III - cópia autenticada do contrato social da empresa requerente,

bem como de suas cinco últimas alterações contratuais, devidamente

registradas na Junta Comercial, quando se tratar de pedido de concomitância

em empresa do mesmo grupo ou conglomerado econômico, ainda que

anteriores à indicação do Administrador, Gerente, Diretor ou quaisquer outros

cargos com poderes de gestão;

IV - apresentação do ato de indicação do estrangeiro para o

cargo, que deverá constar do contrato/estatuto social;

V - apresentação de carta de anuência para o exercício de cargo

em concomitância, firmada pela empresa para a qual foi inicialmente

autorizado, bem como carta de anuência do próprio estrangeiro.

Art. 6º. Ao estrangeiro, membro de Conselho de Administração

poderá ser concedido, pelo Ministério do Trabalho e Emprego, autorização de

trabalho permanente, na forma definida pela presente Resolução Normativa,

atendidas as exigências procedimentais da Resolução Normativa que disciplina

os procedimentos para a autorização de trabalho a estrangeiro.

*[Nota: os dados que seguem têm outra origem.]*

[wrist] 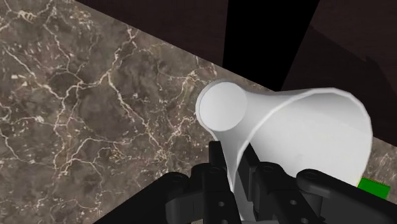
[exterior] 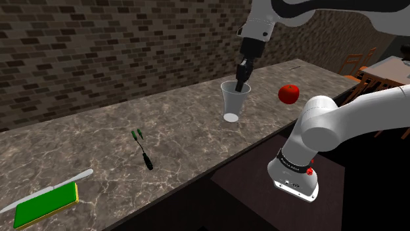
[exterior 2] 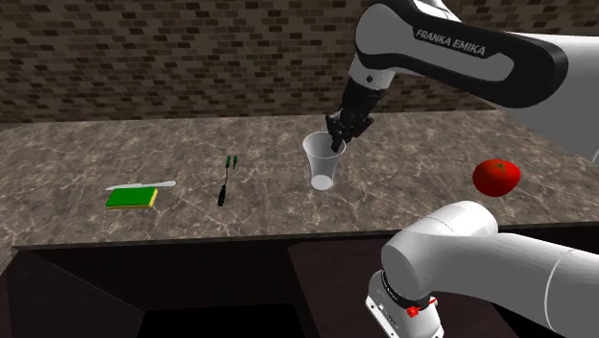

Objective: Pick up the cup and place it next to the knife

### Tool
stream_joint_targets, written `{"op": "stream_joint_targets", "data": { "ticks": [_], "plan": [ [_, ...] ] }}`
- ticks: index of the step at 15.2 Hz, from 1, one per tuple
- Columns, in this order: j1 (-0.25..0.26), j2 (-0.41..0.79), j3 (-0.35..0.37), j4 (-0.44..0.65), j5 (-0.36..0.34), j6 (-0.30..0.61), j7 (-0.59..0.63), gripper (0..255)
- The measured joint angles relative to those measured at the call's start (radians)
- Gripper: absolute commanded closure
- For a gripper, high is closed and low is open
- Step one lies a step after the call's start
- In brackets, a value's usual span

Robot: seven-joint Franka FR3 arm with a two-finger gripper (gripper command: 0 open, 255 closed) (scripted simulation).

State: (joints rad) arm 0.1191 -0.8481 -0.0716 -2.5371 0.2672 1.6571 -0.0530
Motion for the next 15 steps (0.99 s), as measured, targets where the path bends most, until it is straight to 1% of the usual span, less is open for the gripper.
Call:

Art. 7º. Fica o membro do Conselho de Administração, no

exercício da referida função, isento de obrigação da residência fiscal no país,

desde que declare o local onde oferece seus rendimentos à tributação.

Art. 8º. A empresa de capital nacional com subsidiaria no exterior

que indicar estrangeiro para exercer as funções de Administrador, Gerente,

Diretor ou Executivo, em caráter permanente, não necessitará atender o

disposto nos incisos I e II do artigo 3º, desde que atendidas as exigências da

Resolução Administrativa que disciplina os procedimentos para a autorização

de trabalho a estrangeiro.

§ 1º. A empresa requerente deverá comunicar ao Ministério do

Trabalho e Emprego o afastamento do Administrador, Gerente, Diretor ou

Executivo, podendo ser condicionada a concessão de novas autorizações ao

cumprimento desta exigência.

Art. 9º. As atividades empresariais, objeto de acordos

internacionais bilaterais ou multilaterais aprovados por Decreto Legislativo,

obedecerão às condições neles estabelecidas.

Art. 10º. Fica revogada a Resolução Normativa nº 56, de 27 de

agosto de 2003.

Art. 11. Esta Resolução Normativa entra em vigor na data de sua

publicação.

NILTON FREITAS

Presidente

Publicada no DOU nº 246, quinta-feira, 23/12/2004, Seção1, pág. 157

Alterada por meio da pela Resolução Normativa nº 95/2011, publicada no DOU

nº 160, seção 1, pag. 162 de 19 de agosto de 2011.